§ Brief
Reproduce the data exactly as given, except for any images.

[Data extract — start]

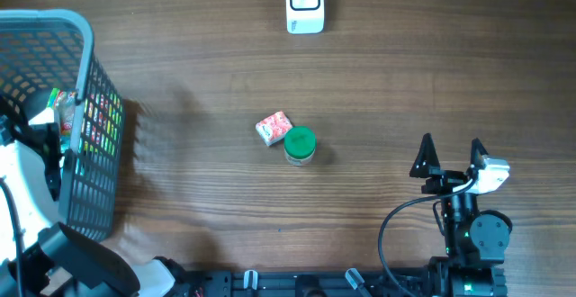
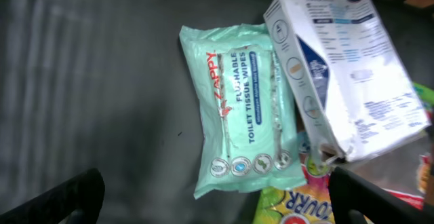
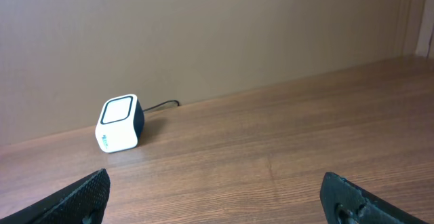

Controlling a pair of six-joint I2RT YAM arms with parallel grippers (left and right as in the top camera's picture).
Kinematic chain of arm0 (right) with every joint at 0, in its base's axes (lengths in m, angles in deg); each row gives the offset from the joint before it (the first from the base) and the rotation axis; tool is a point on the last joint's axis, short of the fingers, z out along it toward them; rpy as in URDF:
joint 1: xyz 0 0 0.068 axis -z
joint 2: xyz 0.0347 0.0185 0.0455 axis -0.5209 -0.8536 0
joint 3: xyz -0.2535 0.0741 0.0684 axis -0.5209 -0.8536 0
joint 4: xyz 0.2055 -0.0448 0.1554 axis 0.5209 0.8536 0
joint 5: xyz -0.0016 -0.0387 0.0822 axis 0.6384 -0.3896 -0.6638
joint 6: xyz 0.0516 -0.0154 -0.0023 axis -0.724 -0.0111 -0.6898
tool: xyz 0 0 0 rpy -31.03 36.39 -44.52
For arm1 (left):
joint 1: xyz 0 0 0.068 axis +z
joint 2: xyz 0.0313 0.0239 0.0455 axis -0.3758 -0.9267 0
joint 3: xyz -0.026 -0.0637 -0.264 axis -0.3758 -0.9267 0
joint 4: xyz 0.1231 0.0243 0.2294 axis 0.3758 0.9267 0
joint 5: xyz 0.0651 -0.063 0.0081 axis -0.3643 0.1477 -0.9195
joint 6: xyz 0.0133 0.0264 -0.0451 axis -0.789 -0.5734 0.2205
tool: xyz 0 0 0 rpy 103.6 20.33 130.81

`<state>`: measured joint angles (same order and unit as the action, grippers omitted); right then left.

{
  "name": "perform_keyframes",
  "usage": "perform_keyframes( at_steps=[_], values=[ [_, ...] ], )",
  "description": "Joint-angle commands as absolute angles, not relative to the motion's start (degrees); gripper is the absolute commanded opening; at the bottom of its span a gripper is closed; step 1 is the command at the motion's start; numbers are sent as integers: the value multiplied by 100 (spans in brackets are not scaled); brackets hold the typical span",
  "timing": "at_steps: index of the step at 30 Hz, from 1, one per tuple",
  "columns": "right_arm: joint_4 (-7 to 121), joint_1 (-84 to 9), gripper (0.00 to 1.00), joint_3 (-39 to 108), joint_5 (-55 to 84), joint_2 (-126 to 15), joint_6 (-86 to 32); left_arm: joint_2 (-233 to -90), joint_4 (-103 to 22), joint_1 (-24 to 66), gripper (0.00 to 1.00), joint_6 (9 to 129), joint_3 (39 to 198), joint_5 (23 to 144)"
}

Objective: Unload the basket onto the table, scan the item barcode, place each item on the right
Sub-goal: 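Reach the left gripper into the basket and grasp the mint Zappy wipes pack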

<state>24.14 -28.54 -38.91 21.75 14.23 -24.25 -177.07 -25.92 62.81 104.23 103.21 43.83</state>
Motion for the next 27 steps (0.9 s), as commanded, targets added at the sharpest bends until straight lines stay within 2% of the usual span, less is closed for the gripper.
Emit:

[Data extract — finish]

§ The completed task
Controlling a pair of six-joint I2RT YAM arms with parallel grippers (left and right as in the top camera's picture).
Kinematic chain of arm0 (right) with every joint at 0, in its base's axes (lengths in m, angles in deg); each row gives the offset from the joint before it (the first from the base) and the rotation axis; tool is a point on the last joint's axis, short of the fingers, z out along it toward them; rpy as in URDF:
joint 1: xyz 0 0 0.068 axis -z
joint 2: xyz 0.0347 0.0185 0.0455 axis -0.5209 -0.8536 0
joint 3: xyz -0.2535 0.0741 0.0684 axis -0.5209 -0.8536 0
joint 4: xyz 0.2055 -0.0448 0.1554 axis 0.5209 0.8536 0
joint 5: xyz -0.0016 -0.0387 0.0822 axis 0.6384 -0.3896 -0.6638
joint 6: xyz 0.0516 -0.0154 -0.0023 axis -0.724 -0.0111 -0.6898
tool: xyz 0 0 0 rpy -31.03 36.39 -44.52
For arm1 (left):
joint 1: xyz 0 0 0.068 axis +z
joint 2: xyz 0.0313 0.0239 0.0455 axis -0.3758 -0.9267 0
joint 3: xyz -0.026 -0.0637 -0.264 axis -0.3758 -0.9267 0
joint 4: xyz 0.1231 0.0243 0.2294 axis 0.3758 0.9267 0
joint 5: xyz 0.0651 -0.063 0.0081 axis -0.3643 0.1477 -0.9195
joint 6: xyz 0.0133 0.0264 -0.0451 axis -0.789 -0.5734 0.2205
tool: xyz 0 0 0 rpy 103.6 20.33 130.81

`<state>`: measured joint angles (same order and unit as the action, grippers omitted); right then left.

{
  "name": "perform_keyframes",
  "usage": "perform_keyframes( at_steps=[_], values=[ [_, ...] ], )",
  "description": "Joint-angle commands as absolute angles, not relative to the motion's start (degrees); gripper is the absolute commanded opening; at the bottom of its span a gripper is closed; step 1 is the command at the motion's start; numbers are sent as integers: the value multiplied by 100 (spans in brackets are not scaled); brackets hold the typical span",
  "timing": "at_steps: index of the step at 30 Hz, from 1, one per tuple",
  "columns": "right_arm: joint_4 (-7 to 121), joint_1 (-84 to 9), gripper (0.00 to 1.00), joint_3 (-39 to 108), joint_5 (-55 to 84), joint_2 (-126 to 15), joint_6 (-86 to 32); left_arm: joint_2 (-233 to -90), joint_4 (-103 to 22), joint_1 (-24 to 66), gripper (0.00 to 1.00), joint_6 (9 to 129), joint_3 (39 to 198), joint_5 (23 to 144)"
}

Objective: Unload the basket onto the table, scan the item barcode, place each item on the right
Sub-goal: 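Reach the left gripper into the basket and grasp the mint Zappy wipes pack
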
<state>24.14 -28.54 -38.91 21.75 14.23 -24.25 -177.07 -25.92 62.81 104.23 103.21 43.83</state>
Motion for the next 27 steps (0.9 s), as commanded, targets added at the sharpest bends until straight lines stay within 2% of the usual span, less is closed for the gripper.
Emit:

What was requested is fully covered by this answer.